From Prompts to Production: The Systems Agenda for Agentic AI

In this talk, I will discuss our recent work on benchmarking, evaluation, and deployment of multi-agent LLM systems, and use it to outline a broader research agenda for agentic AI as a systems discipline - where progress depends not only on better models, but on principled infrastructure for observability, reproducibility, safe experimentation, and scalable execution.

Overview

Agentic AI is rapidly evolving from prompt-based assistants into autonomous systems that plan, call tools, coordinate multiple agents, and interact with live environments. This shift turns “AI behavior” into a systems problem: executions become stochastic, architectures heterogeneous, and failures difficult to reproduce, diagnose, and compare.
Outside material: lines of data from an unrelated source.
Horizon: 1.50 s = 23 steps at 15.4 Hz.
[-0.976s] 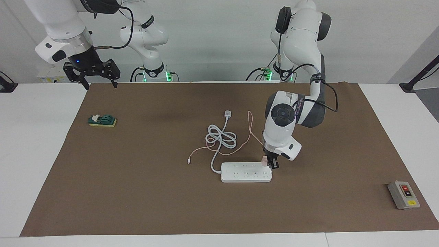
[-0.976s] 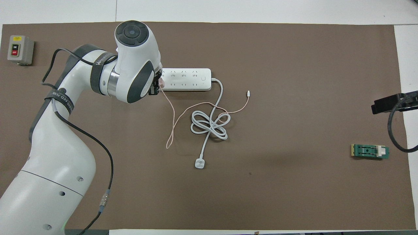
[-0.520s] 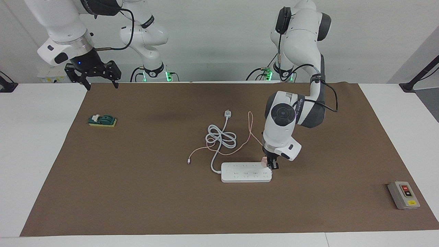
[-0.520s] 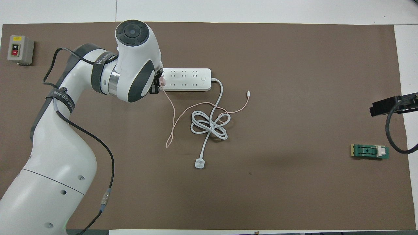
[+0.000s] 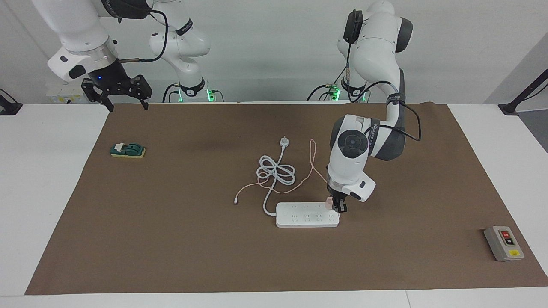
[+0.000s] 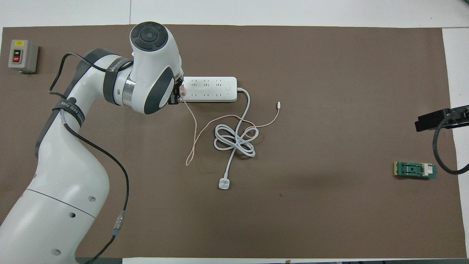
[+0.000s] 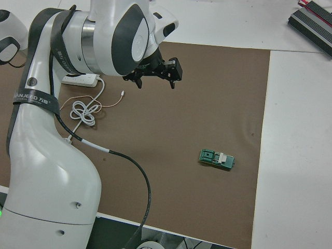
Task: Plug charger into power strip
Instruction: 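Align and push the charger prongs into the strip's end socket with the left gripper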
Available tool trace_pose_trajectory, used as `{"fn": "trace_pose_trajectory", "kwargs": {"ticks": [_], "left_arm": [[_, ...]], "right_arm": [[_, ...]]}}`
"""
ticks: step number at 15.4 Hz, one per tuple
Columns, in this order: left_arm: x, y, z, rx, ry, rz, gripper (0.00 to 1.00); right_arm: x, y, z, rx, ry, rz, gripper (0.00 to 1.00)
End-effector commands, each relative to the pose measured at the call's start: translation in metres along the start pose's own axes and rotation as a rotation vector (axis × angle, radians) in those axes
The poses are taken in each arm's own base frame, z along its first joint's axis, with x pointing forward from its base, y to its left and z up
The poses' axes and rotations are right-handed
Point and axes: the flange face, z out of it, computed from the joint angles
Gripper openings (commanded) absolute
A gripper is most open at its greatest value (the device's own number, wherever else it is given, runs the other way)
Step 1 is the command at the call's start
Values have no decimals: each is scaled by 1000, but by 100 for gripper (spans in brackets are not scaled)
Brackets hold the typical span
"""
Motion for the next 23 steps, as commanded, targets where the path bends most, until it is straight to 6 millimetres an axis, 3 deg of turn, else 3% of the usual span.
{"fn": "trace_pose_trajectory", "kwargs": {"ticks": [1,23], "left_arm": [[-5,2,11,6,16,20,0],[-3,-1,17,34,16,24,0]], "right_arm": [[-8,0,0,1,-3,2,100],[-8,-2,0,3,-3,-1,100]]}}
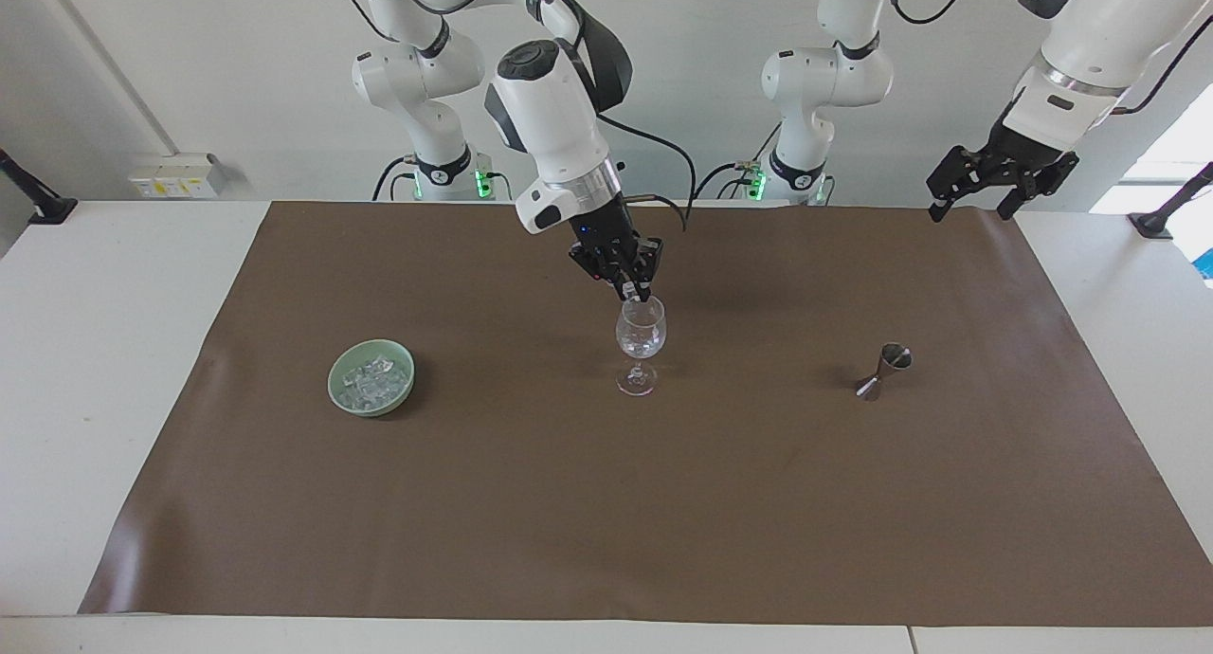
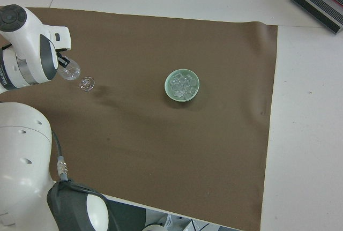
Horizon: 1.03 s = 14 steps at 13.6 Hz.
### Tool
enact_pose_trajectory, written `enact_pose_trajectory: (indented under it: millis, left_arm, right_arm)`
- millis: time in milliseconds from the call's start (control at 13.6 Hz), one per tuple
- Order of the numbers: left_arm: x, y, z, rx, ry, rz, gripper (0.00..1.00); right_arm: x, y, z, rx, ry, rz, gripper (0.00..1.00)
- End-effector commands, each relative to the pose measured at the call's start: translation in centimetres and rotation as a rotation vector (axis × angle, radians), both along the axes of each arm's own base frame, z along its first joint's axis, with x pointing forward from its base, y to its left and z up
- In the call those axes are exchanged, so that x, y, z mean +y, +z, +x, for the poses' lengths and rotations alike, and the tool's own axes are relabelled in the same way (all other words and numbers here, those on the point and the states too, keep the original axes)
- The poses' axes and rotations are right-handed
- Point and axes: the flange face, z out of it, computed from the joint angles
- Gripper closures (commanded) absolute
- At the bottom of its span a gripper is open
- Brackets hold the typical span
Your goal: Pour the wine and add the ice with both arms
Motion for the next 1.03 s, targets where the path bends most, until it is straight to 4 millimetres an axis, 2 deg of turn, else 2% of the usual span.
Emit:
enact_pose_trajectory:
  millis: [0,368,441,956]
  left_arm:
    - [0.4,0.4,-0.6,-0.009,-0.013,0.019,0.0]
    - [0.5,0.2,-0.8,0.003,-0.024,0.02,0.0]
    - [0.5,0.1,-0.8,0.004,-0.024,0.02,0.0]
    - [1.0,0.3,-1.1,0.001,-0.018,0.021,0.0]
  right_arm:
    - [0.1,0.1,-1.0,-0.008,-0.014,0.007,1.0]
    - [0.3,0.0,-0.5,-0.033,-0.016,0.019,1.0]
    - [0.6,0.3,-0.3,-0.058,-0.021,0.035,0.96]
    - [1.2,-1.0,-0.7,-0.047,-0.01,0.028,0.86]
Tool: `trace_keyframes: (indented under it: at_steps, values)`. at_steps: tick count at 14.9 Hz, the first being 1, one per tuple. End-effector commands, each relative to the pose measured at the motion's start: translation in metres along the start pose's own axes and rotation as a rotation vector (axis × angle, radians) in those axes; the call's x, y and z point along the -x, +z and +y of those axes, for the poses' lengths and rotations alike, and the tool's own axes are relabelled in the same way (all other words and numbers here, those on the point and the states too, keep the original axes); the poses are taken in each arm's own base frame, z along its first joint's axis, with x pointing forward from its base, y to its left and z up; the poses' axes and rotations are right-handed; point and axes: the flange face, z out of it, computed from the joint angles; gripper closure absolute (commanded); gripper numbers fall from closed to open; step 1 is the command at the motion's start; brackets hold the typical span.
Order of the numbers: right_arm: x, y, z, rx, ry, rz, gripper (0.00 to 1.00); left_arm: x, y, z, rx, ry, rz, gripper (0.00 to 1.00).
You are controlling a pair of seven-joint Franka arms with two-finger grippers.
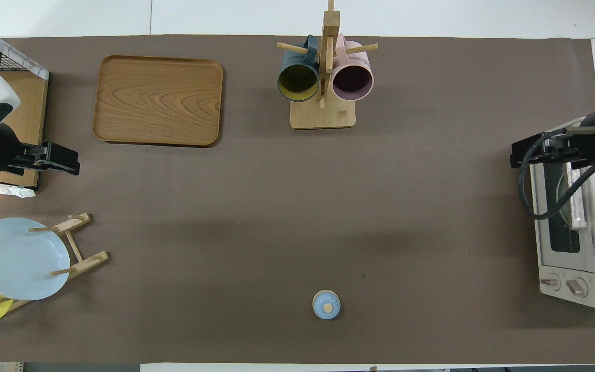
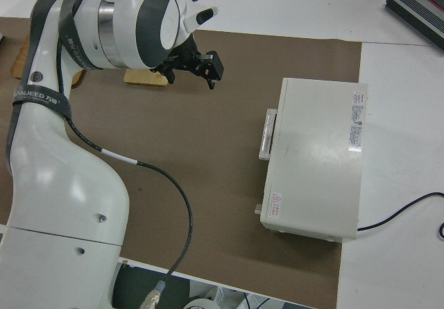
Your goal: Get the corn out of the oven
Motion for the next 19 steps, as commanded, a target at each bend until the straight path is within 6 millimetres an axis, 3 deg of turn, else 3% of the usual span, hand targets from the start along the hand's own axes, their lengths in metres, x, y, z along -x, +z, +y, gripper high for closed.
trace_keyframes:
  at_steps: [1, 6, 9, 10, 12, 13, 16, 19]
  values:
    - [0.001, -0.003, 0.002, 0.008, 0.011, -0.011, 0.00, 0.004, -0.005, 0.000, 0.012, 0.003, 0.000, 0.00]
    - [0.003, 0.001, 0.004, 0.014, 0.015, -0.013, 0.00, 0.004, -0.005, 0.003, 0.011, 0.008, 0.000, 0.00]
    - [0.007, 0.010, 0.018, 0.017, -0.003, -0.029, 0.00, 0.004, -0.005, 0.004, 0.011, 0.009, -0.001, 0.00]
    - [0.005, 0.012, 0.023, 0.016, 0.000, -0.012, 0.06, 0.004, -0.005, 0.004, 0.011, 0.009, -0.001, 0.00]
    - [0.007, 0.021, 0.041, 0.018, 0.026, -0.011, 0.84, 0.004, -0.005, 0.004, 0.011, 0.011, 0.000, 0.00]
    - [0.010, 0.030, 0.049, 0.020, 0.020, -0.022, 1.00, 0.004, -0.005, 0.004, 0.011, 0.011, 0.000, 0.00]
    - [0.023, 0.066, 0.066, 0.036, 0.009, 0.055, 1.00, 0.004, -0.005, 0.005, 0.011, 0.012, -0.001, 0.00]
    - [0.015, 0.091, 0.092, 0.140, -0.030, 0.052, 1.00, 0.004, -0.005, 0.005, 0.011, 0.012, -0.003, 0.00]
I will conclude with a forward-looking vision of what an AI-native software and network stack might look like if agents become a dominant interface to computation and information.

Presenters

Brief Biography

Marco Canini is a Professor of Computer Science at KAUST. He obtained his Ph.D. in computer science and engineering in 2009 from the University of Genoa, Italy, after spending the last year of his degree as a visiting student at the University of Cambridge, U.K.

He holds a Laurea Degree with Honors in Computer Science and Engineering from the University of Genoa. He was a postdoctoral researcher at the École polytechnique fédérale de Lausanne (EPFL), Switzerland, from 2009 to 2012. He then worked as a senior research scientist at Deutsche Telekom's Innovation Labs and the Technical University of Berlin, Germany, for one year.

Before joining KAUST, Canini was an assistant professor of computer science at the Université catholique de Louvain, Belgium. He has also held industry positions with Intel, Microsoft, and Google.